And that's on me because whatever's committed in that meeting, we commit and we move forward, which then leads to the fourth tier, which is peer to peer accountability. And I think what's really lovely in peer to peer accountability is let's go back to that sports analogy. They're having peer to peer, that quarterback's not running over to coach and saying, hey coach, could you tell the blocker to block for me? They're like, hey office manager, could you tell that assistant to have that route slip handed better to me? No, we've given permission to play.
We're calling the play, if you will, like block for me. I can't get sacked. We're not going to win. If you don't bring up a route that fully filled in that's, that's hurting me and the patient, the patient didn't get the best experience and nobody wins. And on peer to peer accountability, if we don't have that, we don't have the permission to play within our team. And we don't have the trust where teammates can call each other out so we can win again in a way that's with love and empathy and curiosity and also making it to where the patient wins, the team member wins and the practice wins.
Kiera Dent (07:03.234)
That's what we're looking for. We want our patients to the best experience. And if we can't call each other out when a route slip is not handed off perfectly, or we don't have a perfect handoff, the patient didn't get the best experience because now they've left and we didn't get the correct information there. The treatment coordinator didn't get the best experience.
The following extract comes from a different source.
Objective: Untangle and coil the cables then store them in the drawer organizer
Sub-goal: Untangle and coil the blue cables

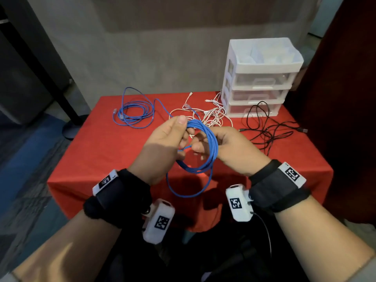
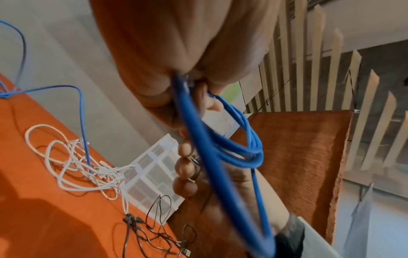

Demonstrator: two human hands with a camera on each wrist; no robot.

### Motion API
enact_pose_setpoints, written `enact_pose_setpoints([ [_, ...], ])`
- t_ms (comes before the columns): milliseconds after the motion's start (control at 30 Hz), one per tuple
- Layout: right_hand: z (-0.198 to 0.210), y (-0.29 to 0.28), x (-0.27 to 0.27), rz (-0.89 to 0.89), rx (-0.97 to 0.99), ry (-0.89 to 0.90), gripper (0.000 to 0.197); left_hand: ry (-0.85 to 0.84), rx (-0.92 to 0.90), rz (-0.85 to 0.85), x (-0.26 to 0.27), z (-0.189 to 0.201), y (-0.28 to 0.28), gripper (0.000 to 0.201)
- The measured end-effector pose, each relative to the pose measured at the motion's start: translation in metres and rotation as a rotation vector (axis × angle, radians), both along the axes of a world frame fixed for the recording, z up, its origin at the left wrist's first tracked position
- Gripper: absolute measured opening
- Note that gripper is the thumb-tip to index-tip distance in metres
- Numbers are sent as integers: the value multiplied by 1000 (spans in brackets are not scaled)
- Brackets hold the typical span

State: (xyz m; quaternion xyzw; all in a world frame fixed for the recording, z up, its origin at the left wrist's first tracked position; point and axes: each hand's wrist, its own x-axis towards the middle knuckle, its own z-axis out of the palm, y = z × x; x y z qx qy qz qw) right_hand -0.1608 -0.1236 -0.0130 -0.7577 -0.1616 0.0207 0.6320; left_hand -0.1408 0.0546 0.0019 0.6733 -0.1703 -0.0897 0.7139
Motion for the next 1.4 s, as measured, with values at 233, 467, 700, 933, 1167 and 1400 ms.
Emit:
enact_pose_setpoints([
  [233, -7, -8, 14, -278, -225, -208, 6, -182, 242, 139, 2, -7, 1, 35],
  [467, 7, -28, 19, -504, -135, -200, 7, -56, 157, -129, -9, -20, 0, 24],
  [700, 12, -19, 6, -497, -88, -153, 10, -55, 208, 105, -1, -33, -6, 23],
  [933, 10, 10, -22, -386, -41, -39, 11, -216, 263, 409, 7, -41, -5, 31],
  [1167, 15, 15, -28, -516, -391, -255, 34, -239, 210, 458, 5, -41, -8, 27],
  [1400, 6, 29, -20, -509, -231, -170, 14, 354, -158, 304, 6, -14, -10, 33],
])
They didn't win from that. The dental assistant or whomever dropped it off or the hygienist whomever dropped the patient off, they're not getting the best experience because they didn't even know it was a wrong handoff. And this is where we have that peer to peer accountability. And when you can get your practices to have peer to peer accountability,
your practice will flourish. And that's at the top of the triangle is winning. And in Patrick Lanziani's, it's the opposite and it's like inattention to results. And so this is the flip of how to have a winning model. And I just want to come on of like, if you can help your team realize trust and vulnerabilities where we should be spending 90 % of our time. So how can we build more trust within our teams? We can do trust exercises. We can be vulnerable. Trust exercises are not like I remember as a kid, my brother.
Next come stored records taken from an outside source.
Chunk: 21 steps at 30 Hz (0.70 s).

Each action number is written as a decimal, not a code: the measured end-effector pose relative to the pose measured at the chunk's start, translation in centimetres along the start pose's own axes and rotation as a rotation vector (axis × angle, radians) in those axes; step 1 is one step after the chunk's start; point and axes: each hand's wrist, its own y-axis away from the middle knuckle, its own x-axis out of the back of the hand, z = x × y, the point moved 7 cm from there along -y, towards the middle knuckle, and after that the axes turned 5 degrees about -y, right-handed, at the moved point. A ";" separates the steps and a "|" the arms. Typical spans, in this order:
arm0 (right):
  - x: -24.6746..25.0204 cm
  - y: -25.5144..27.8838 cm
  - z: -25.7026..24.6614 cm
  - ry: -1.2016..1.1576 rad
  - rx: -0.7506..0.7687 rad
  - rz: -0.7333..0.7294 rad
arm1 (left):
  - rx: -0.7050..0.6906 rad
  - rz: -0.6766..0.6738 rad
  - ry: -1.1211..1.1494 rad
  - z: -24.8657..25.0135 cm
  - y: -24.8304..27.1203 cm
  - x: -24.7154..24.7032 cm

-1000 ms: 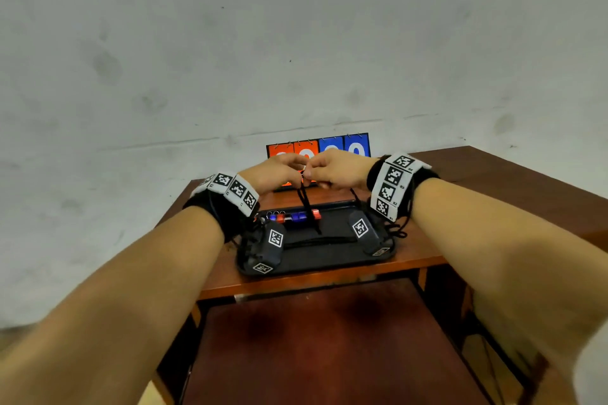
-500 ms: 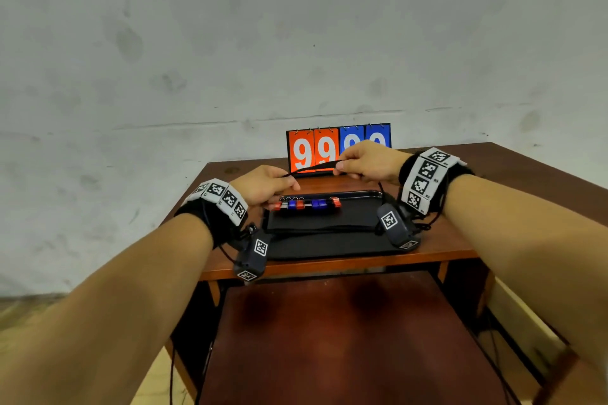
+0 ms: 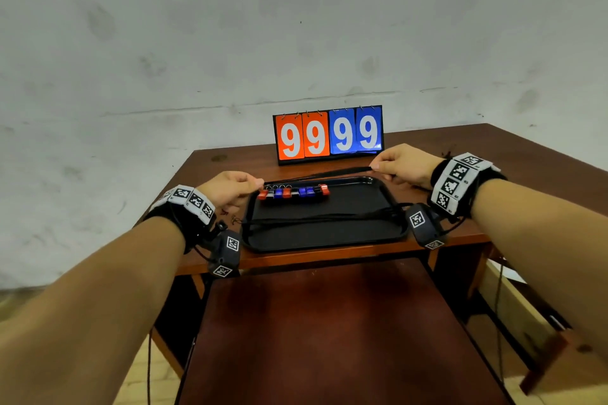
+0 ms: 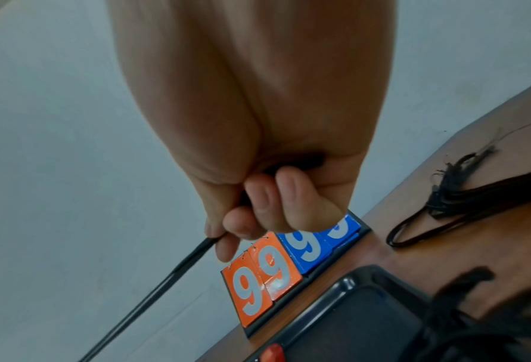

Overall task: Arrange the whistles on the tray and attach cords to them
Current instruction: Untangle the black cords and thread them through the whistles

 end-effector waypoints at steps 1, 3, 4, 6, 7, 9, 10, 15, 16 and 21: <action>0.2 -0.1 0.7 -0.005 -0.010 0.009 | 0.014 0.000 0.034 -0.3 -0.1 0.0; 0.5 -0.3 2.0 -0.012 -0.030 0.033 | 0.033 0.009 0.056 -0.6 -0.3 0.0; 0.7 -0.4 2.5 -0.020 -0.037 0.041 | 0.038 0.029 0.064 -0.7 -0.4 0.1; 0.8 -0.4 3.3 -0.011 -0.054 0.055 | 0.055 0.082 0.083 -1.2 -0.7 0.4; 0.9 -0.4 3.6 -0.006 -0.071 0.062 | 0.064 0.106 0.076 -1.5 -0.9 0.6; 0.9 -0.5 4.5 -0.018 -0.114 0.067 | 0.075 0.145 0.014 -2.0 -1.1 1.0; 0.7 -0.6 5.0 -0.016 -0.134 0.063 | 0.079 0.168 -0.040 -2.2 -1.2 1.1; 0.3 -0.6 6.7 0.018 -0.231 0.054 | 0.073 0.265 -0.227 -2.8 -1.2 1.6; 0.3 -0.5 6.9 0.024 -0.242 0.058 | 0.070 0.286 -0.252 -2.9 -1.3 1.8; 1.0 -0.4 7.7 0.154 -0.250 0.093 | 0.046 0.327 -0.418 -2.7 -1.3 1.8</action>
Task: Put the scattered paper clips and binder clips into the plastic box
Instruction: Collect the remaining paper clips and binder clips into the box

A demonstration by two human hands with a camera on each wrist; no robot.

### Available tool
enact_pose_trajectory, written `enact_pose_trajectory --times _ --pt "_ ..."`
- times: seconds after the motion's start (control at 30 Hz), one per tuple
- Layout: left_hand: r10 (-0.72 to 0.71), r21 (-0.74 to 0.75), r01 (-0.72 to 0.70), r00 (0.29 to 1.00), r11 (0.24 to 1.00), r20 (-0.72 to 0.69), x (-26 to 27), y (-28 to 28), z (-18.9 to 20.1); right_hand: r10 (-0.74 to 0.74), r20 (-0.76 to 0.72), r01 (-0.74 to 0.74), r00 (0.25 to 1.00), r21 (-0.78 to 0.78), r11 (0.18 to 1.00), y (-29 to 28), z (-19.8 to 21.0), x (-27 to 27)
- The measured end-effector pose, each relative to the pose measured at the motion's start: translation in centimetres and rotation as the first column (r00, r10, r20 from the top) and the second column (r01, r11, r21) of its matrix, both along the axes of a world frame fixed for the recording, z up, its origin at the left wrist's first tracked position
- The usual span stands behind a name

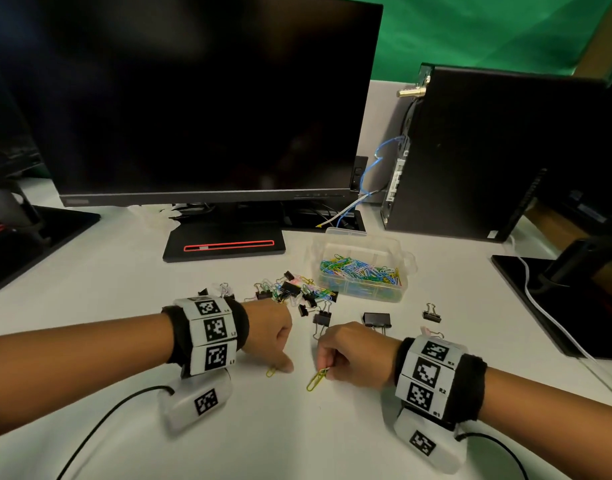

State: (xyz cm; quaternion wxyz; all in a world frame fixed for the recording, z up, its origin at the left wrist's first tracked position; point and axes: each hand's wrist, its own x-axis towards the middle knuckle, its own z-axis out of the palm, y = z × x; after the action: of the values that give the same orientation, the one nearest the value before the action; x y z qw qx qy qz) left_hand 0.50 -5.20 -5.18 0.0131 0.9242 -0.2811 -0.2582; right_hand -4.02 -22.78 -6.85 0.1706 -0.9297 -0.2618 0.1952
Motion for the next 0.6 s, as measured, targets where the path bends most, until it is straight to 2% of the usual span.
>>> enact_pose_trajectory --times 0.1,0.27,0.47,0.6 --pt "0.019 -0.072 -0.018 1.0 0.997 0.006 -0.5 0.1 -0.3 -0.007 0.012 0.007 1.0 -0.016 1.0 0.0 -0.1 -0.1" --pt "0.025 -0.186 -0.037 0.998 0.982 -0.066 -1.0 0.1 -0.6 -0.031 0.016 0.032 0.999 -0.025 0.999 -0.2 -0.2 -0.3" --pt "0.064 -0.163 -0.063 0.998 0.985 0.003 -1.6 0.9 -0.7 -0.085 0.029 0.085 0.996 -0.009 0.996 -0.9 0.1 0.0" --pt "0.064 -0.168 -0.073 0.996 0.983 -0.056 -1.8 1.5 -0.8 -0.191 0.034 0.19 0.981 0.028 0.981 -1.9 0.8 1.0"
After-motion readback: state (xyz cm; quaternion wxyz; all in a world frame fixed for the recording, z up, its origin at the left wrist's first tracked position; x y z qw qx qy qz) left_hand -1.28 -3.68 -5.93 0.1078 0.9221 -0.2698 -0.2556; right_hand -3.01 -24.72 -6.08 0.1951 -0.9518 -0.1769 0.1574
Remember the trust falls where it's like you have to trust that someone's behind you they're going to catch you? Like, yes, you could probably do that. But we're talking more trust of, can we say things? Maybe it's about being vulnerable with our lives of what we've gone through in our childhood. Like, hey, this is where I was born. This is the number of siblings I have in my family. And this is something I really struggled with in childhood. This is something that I really struggled with that made a big impact and a profound impact on me. And just thinking about, are there ways that we can actually get this to where
We're sharing and we're more open and the more vulnerable owners are here and the more they have trust in the more we actually call the things out of like, Hey, dental assistants, what's your perspective? I know that there's something there. The more we have permission to play, the more we have these trust conversations, the more we build trust amongst each other, the more we share things, the more we call each other out and say like, great job. was a great, that was a great blocker. That was a great handoff or Hey, I need this information from you. And we're not having the nitpicky, the
drama, the eye roll of like, my gosh, Keira just always wants a perfect handoff. Well, yeah, of course I do. That's our standard of winning. If I don't have a perfect handoff, how am supposed to have a perfect treatment plan for these patients and not to blame you? This is just the system that we have. So let's all work together. My job is to make sure I'm presenting perfect treatment plans. And I can't do that if I'm not getting perfect handoffs of the information that was said in the room. So all these little places are how you're able to build a winning team.
Kiera Dent (09:25.016)
And this is what I obsess about. And this is what I love helping offices have because we focus so much on the skills. So many people are like, here, I want the systems. And yes, I've got the systems. Come, we have it, whether it's on our virtual or in-person. Come, I've got the systems for you. I have operations manuals. I've got the systems of morning huddle and route slips and handoffs and case acceptance and trackers and phone call trackers. And like literally any system you probably have ever wanted, I have a system for it. But that's 20%. It's just like in football, they can have all the plays.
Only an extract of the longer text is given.